Introduction
If you’re thinking that the biryani figures prominently within the Hyderabadi’s culinary outings, you would not be mistaken. It’s the most cost-effective source of protein you’ll be able to find within the city – succulent pieces of meat and lots of flavoured rice, all available for the value of Rs 150 (or sometimes even lesser) at a median restaurant. If you continue to think that this can be an excessive amount to procure a one-time meal, then there’s the “other” biryani, popularly called the Kalyani biryani.
Often served at hole-in-the-wall style set-ups, not many from outside Hyderabad are aware of this biryani variant available within the city. Kalyani is taken into account to be the poorer cousin of the Hyderabadi dum biryani. It’s available at outlets for as cheap as Rs 80 because these aren’t your typical chicken or mutton varietIes, but are fabricated from buffalo meat. It is sometimes called ‘buff biryani’ at the outlets, to underline the same fact.
One has to do their research before starting on a probe for the Kalyani. Hardly do the restaurants serving the dish put up boards advertising the very fact on the road, and neither does this item figure within the must-to-eat tourist lists.
If one asks a cashier sitting inside a restaurant about the origin of the name of this dish, he or she might check with you about the politics of food, and tell you in an exceedingly hushed voice that “Kalyani” is the code word used rather than beef (though it refers to buffalo meat and not cow meat).

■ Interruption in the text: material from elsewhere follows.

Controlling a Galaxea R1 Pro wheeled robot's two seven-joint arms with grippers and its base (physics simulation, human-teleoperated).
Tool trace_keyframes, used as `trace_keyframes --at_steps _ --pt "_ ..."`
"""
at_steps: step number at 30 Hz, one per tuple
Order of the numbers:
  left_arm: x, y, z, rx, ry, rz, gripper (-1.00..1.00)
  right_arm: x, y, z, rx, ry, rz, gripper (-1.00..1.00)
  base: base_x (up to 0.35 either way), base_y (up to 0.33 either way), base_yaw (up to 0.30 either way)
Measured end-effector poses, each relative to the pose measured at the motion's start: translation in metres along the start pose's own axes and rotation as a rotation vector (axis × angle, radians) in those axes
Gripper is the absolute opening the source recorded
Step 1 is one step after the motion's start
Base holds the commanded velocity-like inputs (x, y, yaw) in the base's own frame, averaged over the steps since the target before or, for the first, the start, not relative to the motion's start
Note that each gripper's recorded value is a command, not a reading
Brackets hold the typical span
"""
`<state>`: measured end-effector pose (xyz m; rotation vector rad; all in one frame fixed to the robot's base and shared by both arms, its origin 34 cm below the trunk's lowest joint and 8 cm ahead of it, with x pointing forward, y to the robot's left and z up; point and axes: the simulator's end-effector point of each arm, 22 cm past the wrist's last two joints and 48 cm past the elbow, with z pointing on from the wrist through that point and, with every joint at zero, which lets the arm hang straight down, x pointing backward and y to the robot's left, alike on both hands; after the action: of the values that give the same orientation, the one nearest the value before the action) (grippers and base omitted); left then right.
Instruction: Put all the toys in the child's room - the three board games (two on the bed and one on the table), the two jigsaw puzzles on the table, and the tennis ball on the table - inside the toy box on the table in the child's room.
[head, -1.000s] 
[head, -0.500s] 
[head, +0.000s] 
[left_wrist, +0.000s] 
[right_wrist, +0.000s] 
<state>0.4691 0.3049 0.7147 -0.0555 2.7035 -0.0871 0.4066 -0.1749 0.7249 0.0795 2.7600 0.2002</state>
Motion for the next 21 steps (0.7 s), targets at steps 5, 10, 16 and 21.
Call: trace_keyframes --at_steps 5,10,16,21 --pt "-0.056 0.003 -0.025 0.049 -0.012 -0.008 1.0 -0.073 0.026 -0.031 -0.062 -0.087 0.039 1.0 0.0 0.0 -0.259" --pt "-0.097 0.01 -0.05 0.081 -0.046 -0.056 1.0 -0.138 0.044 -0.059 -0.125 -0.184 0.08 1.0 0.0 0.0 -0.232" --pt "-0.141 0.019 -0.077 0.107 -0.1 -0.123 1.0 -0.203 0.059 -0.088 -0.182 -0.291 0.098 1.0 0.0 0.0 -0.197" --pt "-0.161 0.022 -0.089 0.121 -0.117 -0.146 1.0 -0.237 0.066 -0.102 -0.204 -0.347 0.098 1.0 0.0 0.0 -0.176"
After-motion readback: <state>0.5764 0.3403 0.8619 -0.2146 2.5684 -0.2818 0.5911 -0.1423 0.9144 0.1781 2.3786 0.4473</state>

A Royal Lineage Of A Royal Dish
Biryani is commonly treated as a royal dish, belonging to the elite, given its diverse ingredients and rich flavours. However, we believe that there’s a biryani for everybody and well, that’s how we stumbled upon this poor man’s biryani from Hyderabad. The Kalyani biryani hides its association with the Nawabs of Bidar in its aromatic infusion of rice and protein. Legend has it that the biryani derived its name from the Kalyani Nawabs who travelled from Bidar to Hyderabad within the 18th century.
The fitting of the Kalyani Nawab ki Deori (haveli) by the Nawabs, who belonged to the Basavakalyan region, which was part of the old Hyderabad State, played a significant role in the invention of this interesting biryani variety. While the haveli was known for extending remarkable courtesy and generosity towards the travellers who stopped by, especially from Bidar, it was the acquisition of Hyderabad by the Indian government under Operation Polo in 1948 that the Kalyani Nawabs lost all control.
The Deori that earlier served chicken and mutton Kalyani biryani to its guests twice every day in large quantities started trying to find cheaper ways of providing identical hospitality. Since the visitors continued to flock to the ‘Deori’ and therefore the finances were dwindling, one of the cooks of the royal kitchen decided to exchange the chicken/mutton with buffalo meat. That’s how the buff biryani, also referred to as Kalyani biryani, rose to fame as a cheaper alternative to the otherwise rich and expensive dum biryanis. Although the protein was substituted with buffalo meat, it had been often considered to be beef biryani and euphemisms like Kalyani started being employed for relating beef-based dishes. It is important to note that beef is cow meat and not buffalo meat.
Today, you’ll find hole-in-the-wall eateries with no clear signage or directions on the maps, serving Kalyani biryani at an inexpensive price of INR 80 in Hyderabad. The foremost famous is the one started by Dawood, one of every one of the cooks from the age of Nawabs of Kalyan, who founded a shop under the name of Original Kalyani Biryani within the Murgi Chowk behind Charminar. This happened within the late 1940s when cooks displayed to open their outlets to serve this buffalo meat, onions, tomatoes and rice combination for reasonable stakes as critical the close cousin, Hyderabadi dum biryani.
You may not find expensive spices like saffron and therefore the rich chicken and meat proteins, but the shack-like tiny eateries have managed to stay the legacy of this other biryani alive within the heart of its birthplace, in the face of the recognition of Hyderabadi dum biryani.